Dopo le prime tre operazioni della macerazione, germinazione, essiccamento attraverso le quali l’orzo è trasformato in malto, la prima fase del processo produttivo è la macinazione durante la quale il malto viene frantumato da una macchina molitoria con una granulometria predefinita.

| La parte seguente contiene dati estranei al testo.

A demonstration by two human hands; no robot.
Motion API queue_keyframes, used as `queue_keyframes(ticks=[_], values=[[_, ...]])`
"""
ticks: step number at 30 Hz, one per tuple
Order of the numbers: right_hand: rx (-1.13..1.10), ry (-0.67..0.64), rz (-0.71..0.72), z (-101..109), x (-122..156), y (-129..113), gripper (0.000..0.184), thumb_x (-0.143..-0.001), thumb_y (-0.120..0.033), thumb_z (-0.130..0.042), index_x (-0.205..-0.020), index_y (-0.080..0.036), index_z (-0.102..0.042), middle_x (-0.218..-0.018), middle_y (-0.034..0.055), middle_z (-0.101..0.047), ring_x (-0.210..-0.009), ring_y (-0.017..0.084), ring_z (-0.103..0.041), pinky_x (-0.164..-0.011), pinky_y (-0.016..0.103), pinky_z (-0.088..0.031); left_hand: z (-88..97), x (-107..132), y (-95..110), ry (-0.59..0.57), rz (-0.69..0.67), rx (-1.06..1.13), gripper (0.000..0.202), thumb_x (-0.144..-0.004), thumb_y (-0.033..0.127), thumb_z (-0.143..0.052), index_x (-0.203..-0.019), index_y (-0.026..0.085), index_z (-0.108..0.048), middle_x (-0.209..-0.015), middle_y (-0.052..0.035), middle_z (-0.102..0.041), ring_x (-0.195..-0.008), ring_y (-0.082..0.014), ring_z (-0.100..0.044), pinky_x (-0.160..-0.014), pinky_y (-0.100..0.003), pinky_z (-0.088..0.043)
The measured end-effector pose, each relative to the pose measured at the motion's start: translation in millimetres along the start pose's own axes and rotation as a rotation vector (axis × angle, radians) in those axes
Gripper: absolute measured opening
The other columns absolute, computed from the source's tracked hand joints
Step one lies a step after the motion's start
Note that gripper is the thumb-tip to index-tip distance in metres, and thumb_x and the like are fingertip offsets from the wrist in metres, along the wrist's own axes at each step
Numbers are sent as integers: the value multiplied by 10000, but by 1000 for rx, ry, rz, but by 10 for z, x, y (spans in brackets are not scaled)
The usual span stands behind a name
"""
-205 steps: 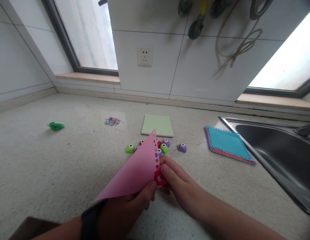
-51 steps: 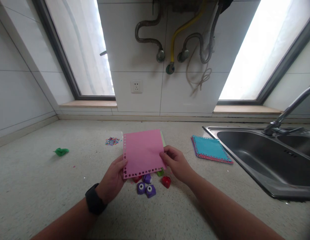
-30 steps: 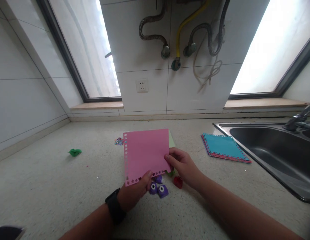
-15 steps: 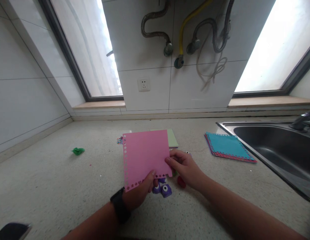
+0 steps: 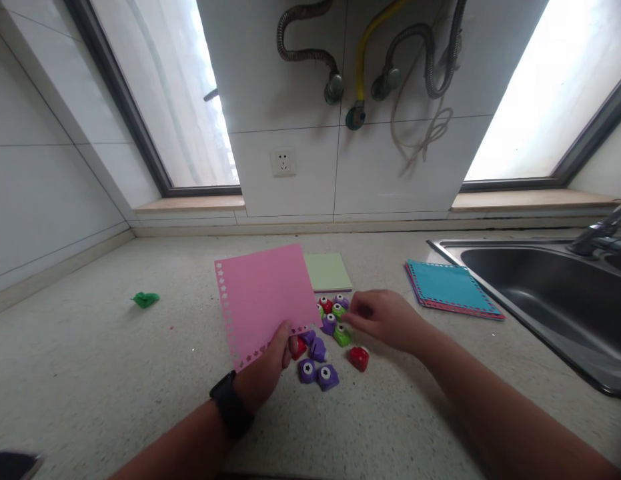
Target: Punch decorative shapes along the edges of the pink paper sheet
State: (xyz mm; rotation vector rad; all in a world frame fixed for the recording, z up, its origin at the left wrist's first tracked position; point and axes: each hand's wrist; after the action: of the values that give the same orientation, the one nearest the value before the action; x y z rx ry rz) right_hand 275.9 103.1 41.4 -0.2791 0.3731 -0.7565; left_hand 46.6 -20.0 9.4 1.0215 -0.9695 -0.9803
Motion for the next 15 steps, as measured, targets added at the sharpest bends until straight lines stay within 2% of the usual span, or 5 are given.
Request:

Ammostatura – Filtrazione - Bollitura

La farina di malto ricavata viene miscelata con acqua calda in un apposito tino dove viene sottoposta a temperature diverse. Il composto ottenuto (mosto) viene filtrato e separato dal malto esausto (trebbie) in un altro tino e successivamente bollito per circa 90-120 minuti con aggiunte successive di luppolo volte a conferire il gusto amaro e il profumo di erbaceo.

Fermentazione

Subito dopo la cottura il mosto viene raffreddato, aerato e addizionato di lievito in appositi tank. Qui inizia la fermentazione che dura dai 3 giorni per l’alta fermentazione ai 7/8 giorni per la bassa.

Maturazione

Terminata la fermentazione la birra viene travasata in apposite cisterne a tenuta di gas e affinata a una temperatura di 0-2°C. In questo periodo di maturazione – che varia da tre/quattro settimane a due mesi – si ottiene la chiarificazione della birra attraverso il deposito dei lieviti, l’affinamento del gusto, l’autosaturazione del prodotto con CO2.

Confezionamento

Terminata la fase precedente, la birra è pronta per essere imbottigliata e infustata a pressioni prestabilite tramite CO2 per facilitare la buona conservazione del prodotto.

Mescita

Ultimata la maturazione, la birra viene trasferita ai cosiddetti distributori per la mescita. Qui viene spillata con CO2 a una temperatura di 6-8°C.